Interactome analysis of C. elegans synapses by TurboID-based proximity labeling

Proximity labeling provides a powerful in vivo tool to characterize the proteome of subcellular structures and the interactome of specific proteins. Using the highly active biotin ligase TurboID, we optimize a proximity labeling protocol for C. elegans. We use this protocol to characterise the proteomes of the worm’s gut, muscle, skin, and nervous system. We express TurboID exclusively in the pair of AFD neurons and show we can identify known and previously unknown proteins expressed selectively in AFD. We knock TurboID into the endogenous elks-1 gene, which encodes a presynaptic active zone protein. We identify many known ELKS-1 interacting proteins as well as previously uncharacterised synaptic proteins. Versatile vectors, and the inherent advantage of C. elegans for biochemistry, make proximity labeling a valuable addition to the nematode’s armory.

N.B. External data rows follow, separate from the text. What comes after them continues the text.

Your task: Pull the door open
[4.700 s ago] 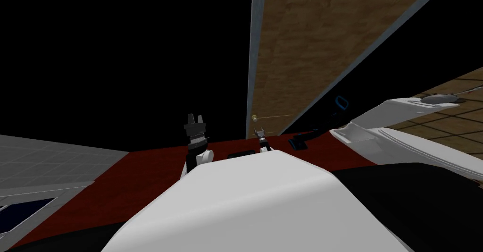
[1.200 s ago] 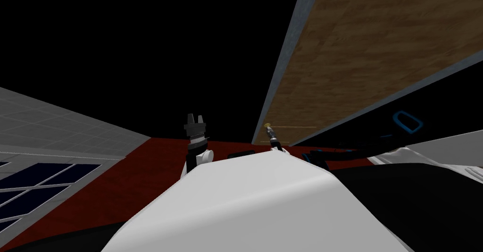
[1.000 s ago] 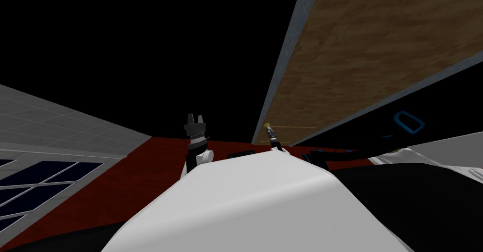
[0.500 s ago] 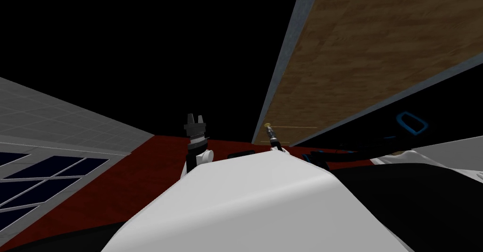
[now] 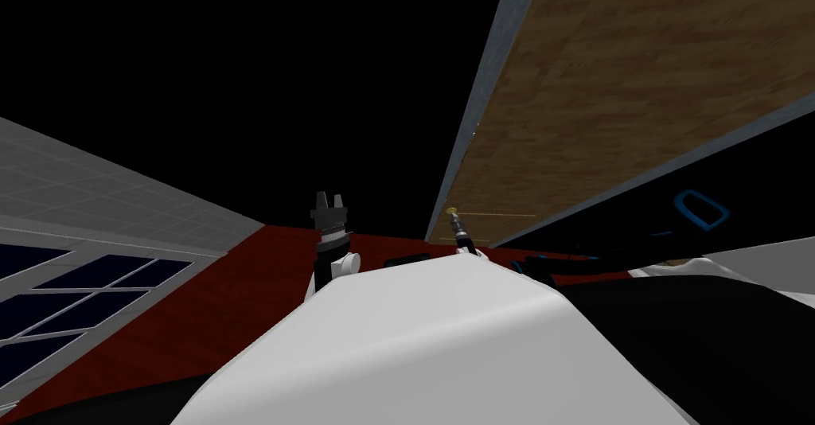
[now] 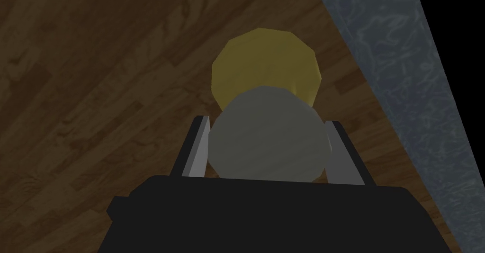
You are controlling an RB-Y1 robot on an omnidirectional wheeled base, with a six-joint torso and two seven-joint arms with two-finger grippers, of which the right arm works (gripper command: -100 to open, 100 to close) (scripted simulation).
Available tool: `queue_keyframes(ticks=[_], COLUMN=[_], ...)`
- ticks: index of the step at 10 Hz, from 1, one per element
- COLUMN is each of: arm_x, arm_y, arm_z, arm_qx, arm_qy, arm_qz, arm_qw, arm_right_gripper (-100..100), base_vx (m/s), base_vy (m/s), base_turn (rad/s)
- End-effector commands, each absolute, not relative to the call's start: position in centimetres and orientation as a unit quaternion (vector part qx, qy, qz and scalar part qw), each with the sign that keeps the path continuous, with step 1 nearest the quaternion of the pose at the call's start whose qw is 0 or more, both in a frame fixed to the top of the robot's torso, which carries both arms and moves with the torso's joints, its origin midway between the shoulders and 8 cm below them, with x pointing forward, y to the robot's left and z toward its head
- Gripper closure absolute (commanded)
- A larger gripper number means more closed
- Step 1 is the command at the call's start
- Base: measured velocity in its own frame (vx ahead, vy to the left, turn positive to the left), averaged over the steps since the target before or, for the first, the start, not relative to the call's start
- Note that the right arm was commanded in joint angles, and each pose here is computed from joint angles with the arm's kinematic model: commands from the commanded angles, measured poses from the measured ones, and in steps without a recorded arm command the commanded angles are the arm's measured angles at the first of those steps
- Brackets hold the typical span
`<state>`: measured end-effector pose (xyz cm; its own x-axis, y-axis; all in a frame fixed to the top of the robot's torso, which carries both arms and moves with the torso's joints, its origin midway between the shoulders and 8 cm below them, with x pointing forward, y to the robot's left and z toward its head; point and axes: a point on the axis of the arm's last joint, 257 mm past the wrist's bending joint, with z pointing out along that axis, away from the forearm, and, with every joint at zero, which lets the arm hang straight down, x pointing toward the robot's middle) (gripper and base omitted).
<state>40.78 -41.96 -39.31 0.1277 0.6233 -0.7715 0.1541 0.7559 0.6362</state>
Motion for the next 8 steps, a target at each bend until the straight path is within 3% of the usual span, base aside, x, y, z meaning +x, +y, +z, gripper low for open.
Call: queue_keyframes(ticks=[1, 8], arm_x=[40.81, 41.03], arm_y=[-41.84, -42.12], arm_z=[-39.41, -39.38], arm_qx=[0.323, 0.380], arm_qy=[0.630, 0.596], arm_qz=[0.189, 0.245], arm_qw=[0.681, 0.663], arm_right_gripper=[100, 100], base_vx=[-0.048, -0.031], base_vy=[-0.020, -0.010], base_turn=[0.066, 0.035])
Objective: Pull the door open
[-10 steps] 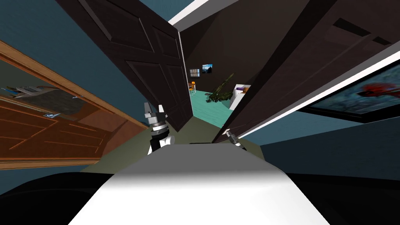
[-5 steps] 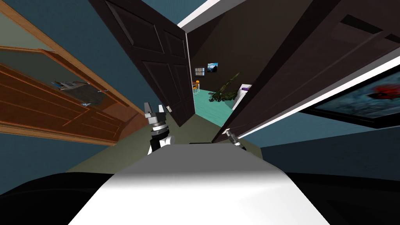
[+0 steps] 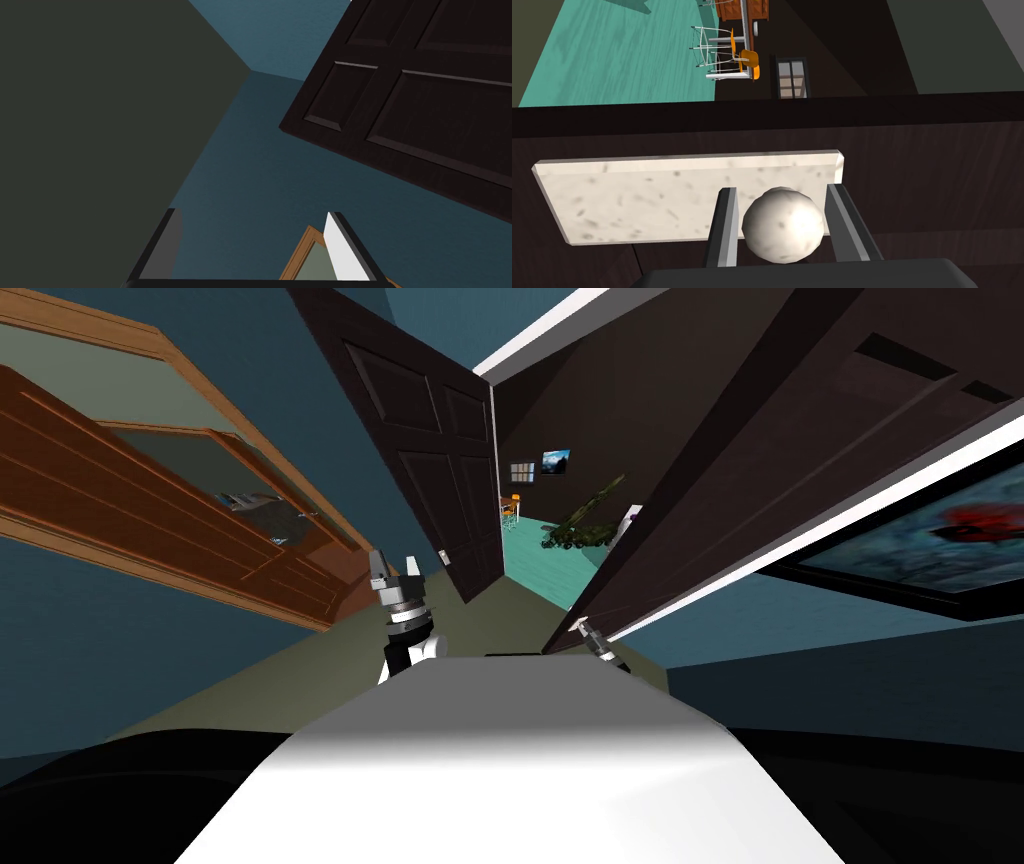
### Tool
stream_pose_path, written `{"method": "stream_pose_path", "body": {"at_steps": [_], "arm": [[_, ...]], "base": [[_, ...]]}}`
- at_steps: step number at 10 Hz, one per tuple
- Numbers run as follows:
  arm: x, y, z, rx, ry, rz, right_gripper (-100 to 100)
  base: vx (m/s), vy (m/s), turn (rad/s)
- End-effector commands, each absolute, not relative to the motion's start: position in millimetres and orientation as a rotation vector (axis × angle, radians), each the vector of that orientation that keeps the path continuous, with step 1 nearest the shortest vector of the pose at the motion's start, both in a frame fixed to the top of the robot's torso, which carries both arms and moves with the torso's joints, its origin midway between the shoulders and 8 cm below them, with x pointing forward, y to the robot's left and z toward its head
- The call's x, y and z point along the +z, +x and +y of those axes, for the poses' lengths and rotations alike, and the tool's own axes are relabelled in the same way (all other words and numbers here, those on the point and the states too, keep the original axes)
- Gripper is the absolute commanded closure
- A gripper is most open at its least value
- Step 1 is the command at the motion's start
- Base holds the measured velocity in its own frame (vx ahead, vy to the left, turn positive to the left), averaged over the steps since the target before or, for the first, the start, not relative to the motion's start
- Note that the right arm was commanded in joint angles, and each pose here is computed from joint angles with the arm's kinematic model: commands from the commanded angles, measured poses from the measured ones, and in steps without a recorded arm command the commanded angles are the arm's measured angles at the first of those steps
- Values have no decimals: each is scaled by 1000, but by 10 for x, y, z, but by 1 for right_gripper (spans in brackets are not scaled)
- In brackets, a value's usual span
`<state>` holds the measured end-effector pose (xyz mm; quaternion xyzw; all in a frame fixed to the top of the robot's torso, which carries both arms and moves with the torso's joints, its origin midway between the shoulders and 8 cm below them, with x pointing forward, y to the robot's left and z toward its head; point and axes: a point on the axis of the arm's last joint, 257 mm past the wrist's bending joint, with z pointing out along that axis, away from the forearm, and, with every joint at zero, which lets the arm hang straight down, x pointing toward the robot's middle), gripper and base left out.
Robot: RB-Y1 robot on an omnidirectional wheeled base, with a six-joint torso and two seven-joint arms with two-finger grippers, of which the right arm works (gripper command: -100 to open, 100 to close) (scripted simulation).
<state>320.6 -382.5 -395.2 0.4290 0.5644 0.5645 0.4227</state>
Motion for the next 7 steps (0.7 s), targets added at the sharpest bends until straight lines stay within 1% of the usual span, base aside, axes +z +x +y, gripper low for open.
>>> {"method": "stream_pose_path", "body": {"at_steps": [1,2,3,5,7], "arm": [[-3916,3219,-3872,1408,1067,1408,100],[-3941,3204,-3825,1414,1071,1413,100],[-3950,3205,-3817,1415,1073,1416,100],[-3944,3217,-3823,1415,1071,1416,100],[-3939,3227,-3827,1415,1069,1416,100]], "base": [[-196,-86,137],[-86,-37,36],[-136,-63,146],[-207,-76,176],[-162,-87,119]]}}
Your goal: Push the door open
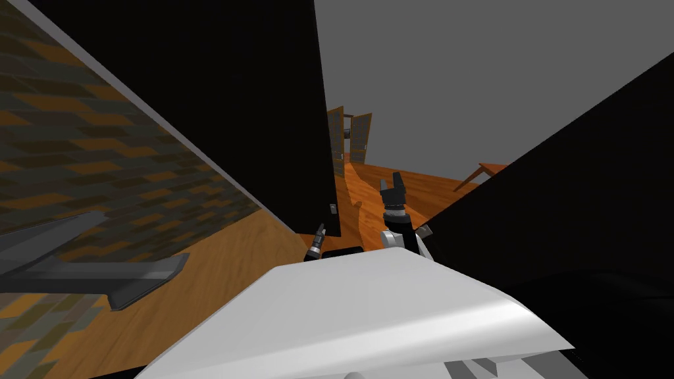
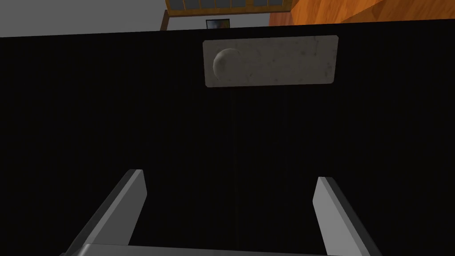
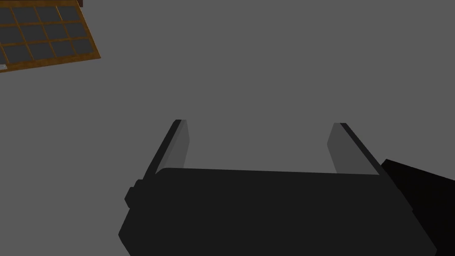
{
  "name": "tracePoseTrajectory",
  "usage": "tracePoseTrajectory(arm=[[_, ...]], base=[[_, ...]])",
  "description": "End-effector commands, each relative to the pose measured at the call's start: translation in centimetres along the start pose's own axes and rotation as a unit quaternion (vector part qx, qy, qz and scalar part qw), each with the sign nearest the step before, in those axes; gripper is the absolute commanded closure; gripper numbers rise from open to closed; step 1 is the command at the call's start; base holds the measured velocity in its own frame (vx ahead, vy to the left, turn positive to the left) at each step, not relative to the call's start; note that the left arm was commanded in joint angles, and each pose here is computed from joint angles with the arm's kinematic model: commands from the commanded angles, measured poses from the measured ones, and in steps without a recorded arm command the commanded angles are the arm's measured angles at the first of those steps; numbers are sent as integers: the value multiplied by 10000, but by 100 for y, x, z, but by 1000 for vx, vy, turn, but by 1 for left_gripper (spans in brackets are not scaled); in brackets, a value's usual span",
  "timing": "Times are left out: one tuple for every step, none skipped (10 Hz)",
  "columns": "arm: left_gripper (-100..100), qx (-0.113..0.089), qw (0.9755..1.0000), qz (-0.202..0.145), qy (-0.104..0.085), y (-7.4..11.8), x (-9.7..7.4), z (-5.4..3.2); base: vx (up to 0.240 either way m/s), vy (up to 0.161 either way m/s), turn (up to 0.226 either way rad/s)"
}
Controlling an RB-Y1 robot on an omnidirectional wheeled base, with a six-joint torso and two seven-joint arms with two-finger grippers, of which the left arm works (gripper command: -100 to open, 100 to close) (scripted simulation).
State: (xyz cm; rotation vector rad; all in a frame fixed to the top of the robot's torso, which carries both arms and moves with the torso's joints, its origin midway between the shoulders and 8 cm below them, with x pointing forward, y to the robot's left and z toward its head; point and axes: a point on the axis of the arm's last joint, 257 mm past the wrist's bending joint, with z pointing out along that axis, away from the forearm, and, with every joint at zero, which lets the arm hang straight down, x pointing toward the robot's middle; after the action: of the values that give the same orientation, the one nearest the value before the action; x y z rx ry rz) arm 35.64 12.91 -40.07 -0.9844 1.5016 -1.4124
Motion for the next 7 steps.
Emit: tracePoseTrajectory(arm=[[-100,-2,10000,45,-8,5,-44,17],[-100,4,10000,51,-19,3,-55,35],[-100,15,10000,45,-33,-2,-58,57],[-100,41,10000,14,-59,-17,-47,98],[-100,63,9999,-17,-78,-31,-30,129],[-100,86,9999,-55,-97,-46,-8,160],[-100,121,9998,-118,-125,-71,31,205]], base=[[264,-50,-23],[227,-93,-24],[205,-90,-9],[230,-61,-24],[206,-54,-30],[165,-93,-17],[181,-93,-11]])
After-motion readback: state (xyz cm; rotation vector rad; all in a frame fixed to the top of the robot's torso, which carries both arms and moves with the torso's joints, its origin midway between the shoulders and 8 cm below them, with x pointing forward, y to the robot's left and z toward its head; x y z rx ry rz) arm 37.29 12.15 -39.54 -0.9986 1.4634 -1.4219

邻近标记（proximity labeling）技术是一种强大的体内研究工具，可用于表征亚细胞结构的蛋白质组以及特定蛋白质的相互作用组。本研究采用高活性生物素连接酶TurboID，优化了一套适用于秀丽隐杆线虫（C. elegans）的邻近标记实验方案。我们依托该方案对该线虫的肠道、肌肉、皮肤及神经系统的蛋白质组开展了表征分析。我们仅在一对AFD神经元中表达TurboID，证实可鉴定出AFD神经元特异性表达的已知蛋白质与此前未被发现的新型蛋白质。我们将TurboID敲入内源性elks-1基因（该基因编码突触前活性区蛋白），成功鉴定出多种已知的ELKS-1相互作用蛋白，以及此前未被表征的突触蛋白。多功能载体体系结合秀丽隐杆线虫在生物化学研究中的固有优势，使邻近标记技术成为该线虫研究工具库中极具价值的新增工具。